▶ [Task statement]
Go through the data and say how many lines include the string "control"; return only the figure.

(Beginning of Supplied records)

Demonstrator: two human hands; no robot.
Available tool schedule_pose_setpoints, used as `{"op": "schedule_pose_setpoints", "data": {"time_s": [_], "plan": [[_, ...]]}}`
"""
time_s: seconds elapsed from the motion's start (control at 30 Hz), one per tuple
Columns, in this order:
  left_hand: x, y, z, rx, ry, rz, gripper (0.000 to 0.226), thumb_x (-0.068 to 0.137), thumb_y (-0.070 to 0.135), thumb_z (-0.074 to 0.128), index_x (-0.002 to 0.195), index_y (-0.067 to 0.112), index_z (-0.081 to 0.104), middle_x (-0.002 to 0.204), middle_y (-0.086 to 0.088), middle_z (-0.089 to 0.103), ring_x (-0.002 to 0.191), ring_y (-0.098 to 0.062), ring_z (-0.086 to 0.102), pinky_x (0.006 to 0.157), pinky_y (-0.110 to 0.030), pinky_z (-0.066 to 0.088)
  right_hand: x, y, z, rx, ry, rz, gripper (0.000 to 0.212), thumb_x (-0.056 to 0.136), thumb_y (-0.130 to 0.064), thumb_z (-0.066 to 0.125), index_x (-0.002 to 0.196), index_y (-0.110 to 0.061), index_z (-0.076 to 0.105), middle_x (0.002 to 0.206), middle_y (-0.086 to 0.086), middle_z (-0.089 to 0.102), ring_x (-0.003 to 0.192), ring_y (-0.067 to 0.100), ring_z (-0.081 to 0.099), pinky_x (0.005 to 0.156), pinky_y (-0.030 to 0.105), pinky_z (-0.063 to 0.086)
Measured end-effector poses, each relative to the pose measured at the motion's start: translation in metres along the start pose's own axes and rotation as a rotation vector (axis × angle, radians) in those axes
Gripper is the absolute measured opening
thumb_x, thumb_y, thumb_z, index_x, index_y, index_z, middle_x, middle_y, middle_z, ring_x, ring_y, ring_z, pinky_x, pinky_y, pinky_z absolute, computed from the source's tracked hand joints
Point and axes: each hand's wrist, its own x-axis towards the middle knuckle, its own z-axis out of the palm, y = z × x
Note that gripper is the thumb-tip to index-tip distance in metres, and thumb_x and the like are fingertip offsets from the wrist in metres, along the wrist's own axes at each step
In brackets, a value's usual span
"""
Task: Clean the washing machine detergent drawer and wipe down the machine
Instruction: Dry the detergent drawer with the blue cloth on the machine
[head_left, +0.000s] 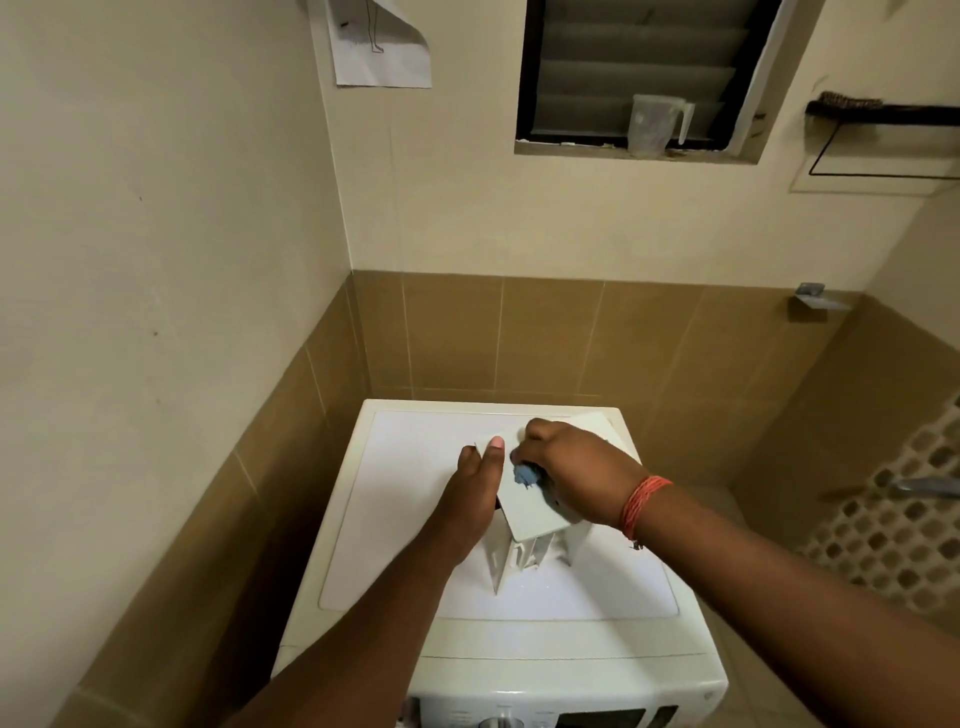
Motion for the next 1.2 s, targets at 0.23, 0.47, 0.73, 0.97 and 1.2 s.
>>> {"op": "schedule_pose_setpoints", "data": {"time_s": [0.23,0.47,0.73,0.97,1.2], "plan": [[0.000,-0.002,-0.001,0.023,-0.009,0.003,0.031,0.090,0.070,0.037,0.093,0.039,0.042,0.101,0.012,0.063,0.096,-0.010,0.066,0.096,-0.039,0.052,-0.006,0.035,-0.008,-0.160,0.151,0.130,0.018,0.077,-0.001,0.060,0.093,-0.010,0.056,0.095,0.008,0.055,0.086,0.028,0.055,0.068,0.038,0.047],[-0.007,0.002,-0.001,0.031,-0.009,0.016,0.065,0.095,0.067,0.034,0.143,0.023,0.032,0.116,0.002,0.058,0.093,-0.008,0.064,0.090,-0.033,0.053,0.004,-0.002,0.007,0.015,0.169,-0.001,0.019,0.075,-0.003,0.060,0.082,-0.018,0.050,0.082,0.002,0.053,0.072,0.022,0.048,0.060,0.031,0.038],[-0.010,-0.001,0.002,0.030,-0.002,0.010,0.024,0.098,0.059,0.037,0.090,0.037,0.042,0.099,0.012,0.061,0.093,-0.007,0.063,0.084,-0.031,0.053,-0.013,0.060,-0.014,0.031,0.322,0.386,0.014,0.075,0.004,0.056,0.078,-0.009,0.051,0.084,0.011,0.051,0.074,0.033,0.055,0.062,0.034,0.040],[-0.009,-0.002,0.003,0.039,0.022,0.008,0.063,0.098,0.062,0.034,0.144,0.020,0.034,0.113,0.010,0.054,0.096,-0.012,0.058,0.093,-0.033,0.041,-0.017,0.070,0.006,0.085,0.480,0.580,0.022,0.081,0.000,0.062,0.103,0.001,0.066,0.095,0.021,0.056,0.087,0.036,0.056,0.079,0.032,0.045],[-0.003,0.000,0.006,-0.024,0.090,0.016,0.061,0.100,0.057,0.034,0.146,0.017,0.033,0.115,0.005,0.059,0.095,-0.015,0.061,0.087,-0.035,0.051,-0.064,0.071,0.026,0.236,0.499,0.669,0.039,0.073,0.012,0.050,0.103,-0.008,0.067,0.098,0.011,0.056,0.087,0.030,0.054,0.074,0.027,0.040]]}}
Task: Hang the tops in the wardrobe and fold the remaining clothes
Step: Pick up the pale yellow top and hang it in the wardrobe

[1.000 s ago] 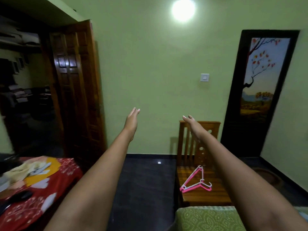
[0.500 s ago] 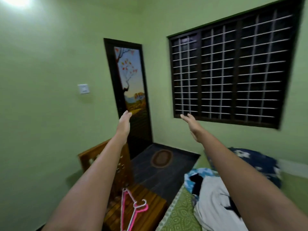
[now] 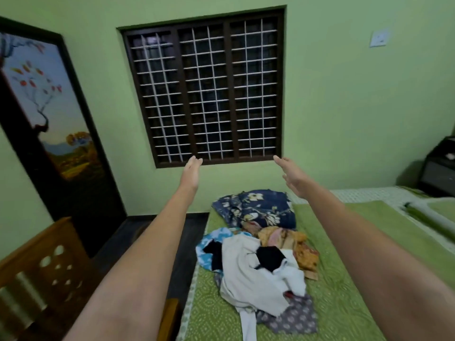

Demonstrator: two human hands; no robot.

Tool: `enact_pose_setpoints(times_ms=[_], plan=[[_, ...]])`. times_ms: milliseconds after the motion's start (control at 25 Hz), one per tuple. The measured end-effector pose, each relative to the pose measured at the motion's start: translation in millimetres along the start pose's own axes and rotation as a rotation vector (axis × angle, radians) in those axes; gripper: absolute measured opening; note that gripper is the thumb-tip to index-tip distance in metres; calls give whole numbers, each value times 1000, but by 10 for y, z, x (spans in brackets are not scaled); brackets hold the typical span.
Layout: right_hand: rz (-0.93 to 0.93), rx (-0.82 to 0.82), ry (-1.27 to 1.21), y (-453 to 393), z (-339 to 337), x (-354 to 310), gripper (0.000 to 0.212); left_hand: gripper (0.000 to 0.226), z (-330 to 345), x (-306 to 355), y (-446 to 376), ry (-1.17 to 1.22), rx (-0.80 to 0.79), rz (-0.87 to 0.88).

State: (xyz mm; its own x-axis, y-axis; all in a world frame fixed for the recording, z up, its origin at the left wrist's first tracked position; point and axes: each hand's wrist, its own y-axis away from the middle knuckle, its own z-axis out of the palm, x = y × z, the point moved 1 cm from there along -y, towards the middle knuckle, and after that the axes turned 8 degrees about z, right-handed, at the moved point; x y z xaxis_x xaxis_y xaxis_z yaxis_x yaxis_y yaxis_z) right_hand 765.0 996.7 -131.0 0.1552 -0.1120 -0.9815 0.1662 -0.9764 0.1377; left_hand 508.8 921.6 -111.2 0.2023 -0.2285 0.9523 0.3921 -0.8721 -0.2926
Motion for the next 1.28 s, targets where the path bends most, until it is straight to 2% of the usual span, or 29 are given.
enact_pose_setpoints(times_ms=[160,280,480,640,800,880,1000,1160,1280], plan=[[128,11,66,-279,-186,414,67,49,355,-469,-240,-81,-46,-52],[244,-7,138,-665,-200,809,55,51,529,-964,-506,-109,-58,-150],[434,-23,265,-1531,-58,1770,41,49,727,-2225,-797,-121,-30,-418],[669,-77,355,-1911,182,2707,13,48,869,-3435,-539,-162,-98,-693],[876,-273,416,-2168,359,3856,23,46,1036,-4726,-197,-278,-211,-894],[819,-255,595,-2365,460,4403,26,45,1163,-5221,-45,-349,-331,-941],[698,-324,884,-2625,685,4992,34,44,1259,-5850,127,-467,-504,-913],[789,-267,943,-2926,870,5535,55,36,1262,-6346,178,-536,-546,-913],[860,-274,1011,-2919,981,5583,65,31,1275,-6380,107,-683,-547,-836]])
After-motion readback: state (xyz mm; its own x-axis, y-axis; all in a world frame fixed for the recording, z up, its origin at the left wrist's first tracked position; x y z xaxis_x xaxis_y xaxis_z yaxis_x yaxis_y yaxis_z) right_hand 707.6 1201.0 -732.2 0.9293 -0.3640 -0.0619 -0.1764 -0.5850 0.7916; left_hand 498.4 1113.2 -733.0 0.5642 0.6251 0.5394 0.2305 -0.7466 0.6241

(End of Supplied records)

▶ [Exercise solution]
2